The Scots defended well in the goal-less first half but, as they began to show more initiative, were hit by two sucker punches.
Both came from close-range finishes by Filip Duricic, the second in particular coming from quite dreadful defending.
The result means Scotland, for the first time, have gone seven qualifying matches without a win.
And with Belgium beating Macedonia 1-0 and Croatia coming from behind to defeat Wales 2-1 Scotland now cannot qualify for the finals in Brazil.
Those two winning teams are now on 16 points in Group A, while Gordon Strachan's side are on two points with 12 more available from the remaining ties.
Indeed, Scotland are in real danger of failing to record a victory in the entire campaign, with two matches against Croatia, one away to Macedonia and one at home to Belgium to come.
A number of the travelling fans had helped clear snow from the pitch beforehand, to ensure the game went ahead, but as it kicked off they might have quickly been wishing they had not bothered.
The Scots, much as they had against Wales, started nervously and were under immediate pressure as Dusan Tadic charged into the box, only for the visitors to get back in numbers to block.
Liam Bridcutt looked to settle very quickly into the international football arena, showing good composure and positional nous as his teammates began to play themselves into the game.
David Marshall saved well down low to his left to keep out the first Serbian effort on target from Dusan Basta and then again from Duricic, who had escaped the attentions of Grant Hanley.
The Blackburn defender, who had been found wanting defensively against Wales, did make a couple of terrific interventions to deny Basta and then Branislav Ivanovic goalscoring opportunities, with Scotland only able to make sporadic bursts into home territory.
By and large, though, the Scots were defending solidly, on occasions putting bodies on the line to keep out the technically superior Serbians.
Having battled to half-time with their resolve intact, Scotland created an early second-half chance, principally through great desire shown by Charlie Adam and when the ball broke to Steven Naismith, he curled it beautifully past Vladimir Stojkovic, only for his celebrations to be brought to an immediate halt by the assistant referee's offside flag.
With Scotland showing a good deal more attacking intent, they were presented with another tremendous opportunity as Jordan Rhodes picked up possession just outside the box, but his early shot was easily gathered by Stojkovic.
And just seconds later, Serbia were in front. There was an element of fortune about the goal, though arguably the Serbians had earned it, as Steven Whittaker's challenge inside his own penalty area simply carried the ball into the path of Duricic, who tapped into the net.

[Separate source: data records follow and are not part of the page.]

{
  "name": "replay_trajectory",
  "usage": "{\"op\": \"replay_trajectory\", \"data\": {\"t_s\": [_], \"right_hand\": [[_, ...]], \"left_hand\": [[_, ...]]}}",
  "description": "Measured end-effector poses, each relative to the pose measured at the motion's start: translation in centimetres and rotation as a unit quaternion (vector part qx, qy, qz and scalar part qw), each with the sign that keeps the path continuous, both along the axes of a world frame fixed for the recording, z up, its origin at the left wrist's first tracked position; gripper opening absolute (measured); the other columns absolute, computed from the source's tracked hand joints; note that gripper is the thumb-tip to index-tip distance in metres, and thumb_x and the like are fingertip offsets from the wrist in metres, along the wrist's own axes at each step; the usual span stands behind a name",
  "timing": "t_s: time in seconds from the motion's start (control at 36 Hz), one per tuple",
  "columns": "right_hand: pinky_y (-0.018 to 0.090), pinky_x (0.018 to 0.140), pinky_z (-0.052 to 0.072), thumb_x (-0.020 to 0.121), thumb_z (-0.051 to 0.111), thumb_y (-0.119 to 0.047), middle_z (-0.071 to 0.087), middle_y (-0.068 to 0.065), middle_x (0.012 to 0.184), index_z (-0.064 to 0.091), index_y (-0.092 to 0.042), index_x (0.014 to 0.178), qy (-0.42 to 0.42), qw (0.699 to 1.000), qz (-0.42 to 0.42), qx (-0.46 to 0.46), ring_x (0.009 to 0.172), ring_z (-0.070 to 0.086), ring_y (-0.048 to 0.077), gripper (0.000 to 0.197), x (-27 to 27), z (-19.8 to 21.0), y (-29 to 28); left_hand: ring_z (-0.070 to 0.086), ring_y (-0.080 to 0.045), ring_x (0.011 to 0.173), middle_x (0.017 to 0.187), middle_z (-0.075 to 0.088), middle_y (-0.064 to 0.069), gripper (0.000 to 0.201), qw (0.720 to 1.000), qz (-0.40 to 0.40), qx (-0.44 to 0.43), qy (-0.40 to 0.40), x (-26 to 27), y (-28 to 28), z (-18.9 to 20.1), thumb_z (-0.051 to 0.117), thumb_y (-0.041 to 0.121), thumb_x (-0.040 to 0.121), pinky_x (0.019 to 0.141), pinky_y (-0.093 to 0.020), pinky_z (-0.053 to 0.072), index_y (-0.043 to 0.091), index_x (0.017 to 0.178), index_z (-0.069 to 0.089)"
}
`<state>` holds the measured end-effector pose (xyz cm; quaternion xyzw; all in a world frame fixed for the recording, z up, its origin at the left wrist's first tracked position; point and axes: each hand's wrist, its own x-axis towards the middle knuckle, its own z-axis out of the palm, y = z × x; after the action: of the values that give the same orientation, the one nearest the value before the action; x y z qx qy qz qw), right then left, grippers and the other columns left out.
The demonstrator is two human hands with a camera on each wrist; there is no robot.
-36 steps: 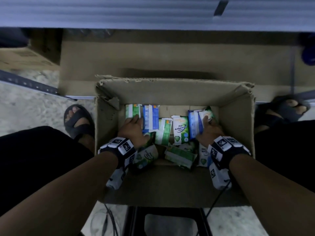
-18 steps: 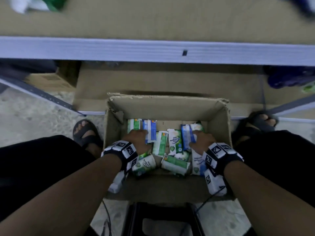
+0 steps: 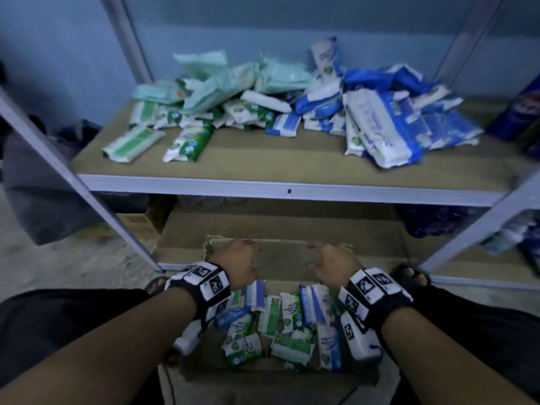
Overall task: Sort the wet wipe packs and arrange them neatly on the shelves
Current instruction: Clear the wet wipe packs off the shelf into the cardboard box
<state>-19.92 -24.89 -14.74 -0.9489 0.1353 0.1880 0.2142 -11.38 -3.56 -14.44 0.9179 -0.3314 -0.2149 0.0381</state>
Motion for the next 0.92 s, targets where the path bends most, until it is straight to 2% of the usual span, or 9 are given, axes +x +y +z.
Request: {"op": "replay_trajectory", "data": {"t_s": [0.08, 0.17, 0.25, 0.33, 0.44, 0.53, 0.72, 0.83, 0.92], "right_hand": [[0.031, 0.098, 0.046, 0.094, 0.058, -0.032, 0.06, 0.01, 0.131, 0.046, -0.023, 0.141, -0.042, 0.999, 0.011, -0.005, 0.121, 0.055, 0.027, 0.049, 0.6, 3.3, -0.1], [0.032, 0.103, 0.043, 0.092, 0.06, -0.032, 0.061, 0.005, 0.131, 0.052, -0.023, 0.136, -0.095, 0.995, 0.03, -0.008, 0.125, 0.051, 0.024, 0.045, 1.1, 6.3, -0.4], [0.032, 0.098, 0.047, 0.088, 0.061, -0.035, 0.064, -0.001, 0.124, 0.057, -0.028, 0.127, -0.147, 0.989, 0.025, -0.002, 0.114, 0.058, 0.018, 0.039, 1.8, 9.1, -1.0], [0.027, 0.089, 0.048, 0.089, 0.062, -0.031, 0.067, -0.003, 0.114, 0.061, -0.025, 0.121, -0.189, 0.982, 0.023, -0.015, 0.102, 0.061, 0.016, 0.032, 2.8, 11.6, -2.1], [0.028, 0.095, 0.046, 0.087, 0.062, -0.026, 0.063, -0.005, 0.121, 0.061, -0.023, 0.123, -0.227, 0.972, 0.002, -0.056, 0.11, 0.057, 0.014, 0.036, 4.4, 14.0, -4.2], [0.032, 0.096, 0.043, 0.087, 0.063, -0.027, 0.055, -0.001, 0.122, 0.06, -0.021, 0.122, -0.25, 0.963, -0.028, -0.094, 0.116, 0.049, 0.02, 0.036, 5.6, 14.9, -6.3], [0.045, 0.106, 0.04, 0.09, 0.062, -0.042, 0.026, 0.007, 0.151, 0.037, -0.025, 0.142, -0.186, 0.962, -0.121, -0.159, 0.135, 0.031, 0.032, 0.061, 8.0, 15.1, -10.9], [0.045, 0.11, 0.034, 0.088, 0.062, -0.054, 0.02, 0.01, 0.156, 0.022, -0.026, 0.151, -0.128, 0.967, -0.139, -0.169, 0.139, 0.028, 0.037, 0.079, 9.0, 14.4, -12.3], [0.045, 0.107, 0.038, 0.086, 0.061, -0.06, 0.024, 0.007, 0.153, 0.024, -0.031, 0.149, -0.121, 0.964, -0.141, -0.19, 0.136, 0.03, 0.034, 0.079, 9.6, 14.0, -12.8]], "left_hand": [[0.052, -0.031, 0.121, 0.134, 0.054, -0.011, 0.054, 0.999, -0.002, -0.003, -0.044, 0.4, 0.2, 2.9, 0.057, 0.042, 0.092, 0.094, -0.036, 0.047, 0.022, 0.14, 0.043], [0.047, -0.025, 0.125, 0.136, 0.053, -0.005, 0.051, 0.995, -0.02, -0.043, -0.091, 1.3, 0.4, 5.4, 0.057, 0.04, 0.091, 0.1, -0.036, 0.043, 0.023, 0.138, 0.045], [0.044, -0.02, 0.128, 0.139, 0.051, 0.002, 0.052, 0.988, -0.035, -0.089, -0.124, 2.3, 0.6, 7.7, 0.059, 0.036, 0.089, 0.104, -0.032, 0.038, 0.025, 0.138, 0.047], [0.043, -0.017, 0.128, 0.139, 0.052, 0.005, 0.048, 0.978, -0.035, -0.124, -0.166, 3.6, 0.5, 9.7, 0.059, 0.033, 0.09, 0.103, -0.031, 0.038, 0.027, 0.136, 0.049], [0.043, -0.018, 0.125, 0.138, 0.052, 0.005, 0.046, 0.964, -0.034, -0.145, -0.22, 5.8, 0.1, 12.6, 0.058, 0.033, 0.091, 0.102, -0.032, 0.038, 0.027, 0.135, 0.049], [0.039, -0.021, 0.127, 0.14, 0.049, 0.002, 0.052, 0.952, -0.026, -0.13, -0.276, 7.9, -0.3, 14.7, 0.058, 0.037, 0.089, 0.104, -0.035, 0.036, 0.025, 0.138, 0.046], [0.035, -0.03, 0.134, 0.153, 0.035, -0.006, 0.069, 0.917, 0.066, -0.157, -0.36, 12.8, -1.7, 18.5, 0.065, 0.037, 0.082, 0.109, -0.045, 0.036, 0.017, 0.144, 0.04], [0.034, -0.033, 0.136, 0.154, 0.033, -0.01, 0.078, 0.914, 0.152, -0.188, -0.325, 15.4, -2.5, 19.4, 0.067, 0.041, 0.083, 0.11, -0.046, 0.036, 0.013, 0.147, 0.032], [0.041, -0.034, 0.131, 0.147, 0.041, -0.012, 0.074, 0.921, 0.188, -0.192, -0.282, 17.1, -3.0, 19.3, 0.063, 0.048, 0.087, 0.105, -0.045, 0.041, 0.013, 0.145, 0.033]]}}
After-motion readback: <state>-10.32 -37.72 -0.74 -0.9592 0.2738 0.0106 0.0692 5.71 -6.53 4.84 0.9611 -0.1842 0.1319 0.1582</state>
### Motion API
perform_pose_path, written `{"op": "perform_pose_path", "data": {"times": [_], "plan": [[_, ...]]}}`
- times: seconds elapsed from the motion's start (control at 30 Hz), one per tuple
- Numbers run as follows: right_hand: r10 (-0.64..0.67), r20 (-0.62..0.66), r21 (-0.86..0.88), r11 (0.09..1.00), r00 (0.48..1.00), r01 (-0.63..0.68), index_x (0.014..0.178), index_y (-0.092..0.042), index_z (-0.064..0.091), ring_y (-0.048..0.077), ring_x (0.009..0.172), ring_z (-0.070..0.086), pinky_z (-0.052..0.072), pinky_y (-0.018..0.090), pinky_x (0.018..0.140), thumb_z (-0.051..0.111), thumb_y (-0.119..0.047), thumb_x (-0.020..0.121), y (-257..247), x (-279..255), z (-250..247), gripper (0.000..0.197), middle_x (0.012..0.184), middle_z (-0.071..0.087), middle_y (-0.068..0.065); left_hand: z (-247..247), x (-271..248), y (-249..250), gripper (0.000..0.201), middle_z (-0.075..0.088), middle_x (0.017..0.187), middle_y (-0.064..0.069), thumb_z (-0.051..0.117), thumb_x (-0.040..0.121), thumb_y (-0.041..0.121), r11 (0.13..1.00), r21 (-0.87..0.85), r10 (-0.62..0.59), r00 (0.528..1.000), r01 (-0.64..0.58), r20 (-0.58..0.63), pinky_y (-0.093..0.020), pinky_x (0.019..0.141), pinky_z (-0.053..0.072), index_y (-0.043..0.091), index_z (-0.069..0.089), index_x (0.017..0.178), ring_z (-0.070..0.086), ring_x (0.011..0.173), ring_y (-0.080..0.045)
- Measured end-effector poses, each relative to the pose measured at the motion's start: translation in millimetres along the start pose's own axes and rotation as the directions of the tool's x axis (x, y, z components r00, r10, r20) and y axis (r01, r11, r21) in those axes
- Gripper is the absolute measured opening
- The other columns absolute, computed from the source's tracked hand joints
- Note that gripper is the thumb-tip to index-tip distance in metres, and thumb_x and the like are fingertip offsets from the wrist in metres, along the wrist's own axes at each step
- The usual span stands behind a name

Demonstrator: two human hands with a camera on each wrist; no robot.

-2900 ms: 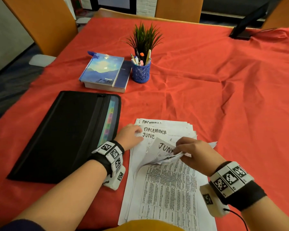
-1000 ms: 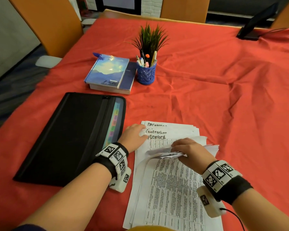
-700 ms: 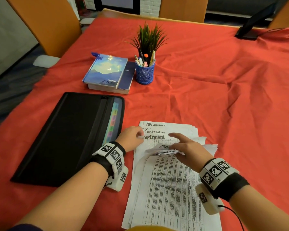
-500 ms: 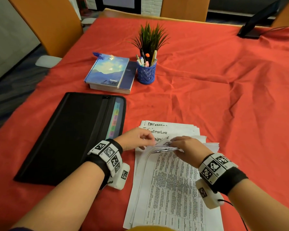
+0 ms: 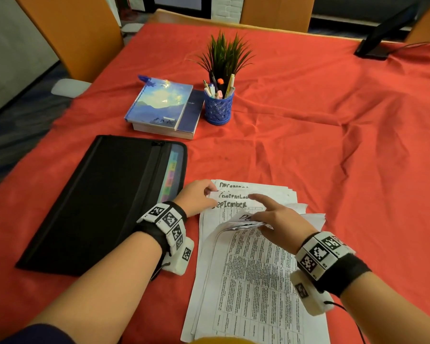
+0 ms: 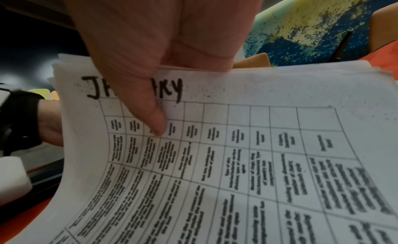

Ironically, Scotland were enjoying their best period in the game but soon found themselves two goals down.
This time, Alan Hutton seemed to be unaware of the presence of Nenad Tomovic as he awaited a pass from Gary Caldwell. The Serbian fullback nipped in, cut into the box, where the ball broke kindly for Duricic to once again score easily.
From that point onwards, the Serbians reassumed total control, giving Gordon Strachan much to reflect upon on the long journey home.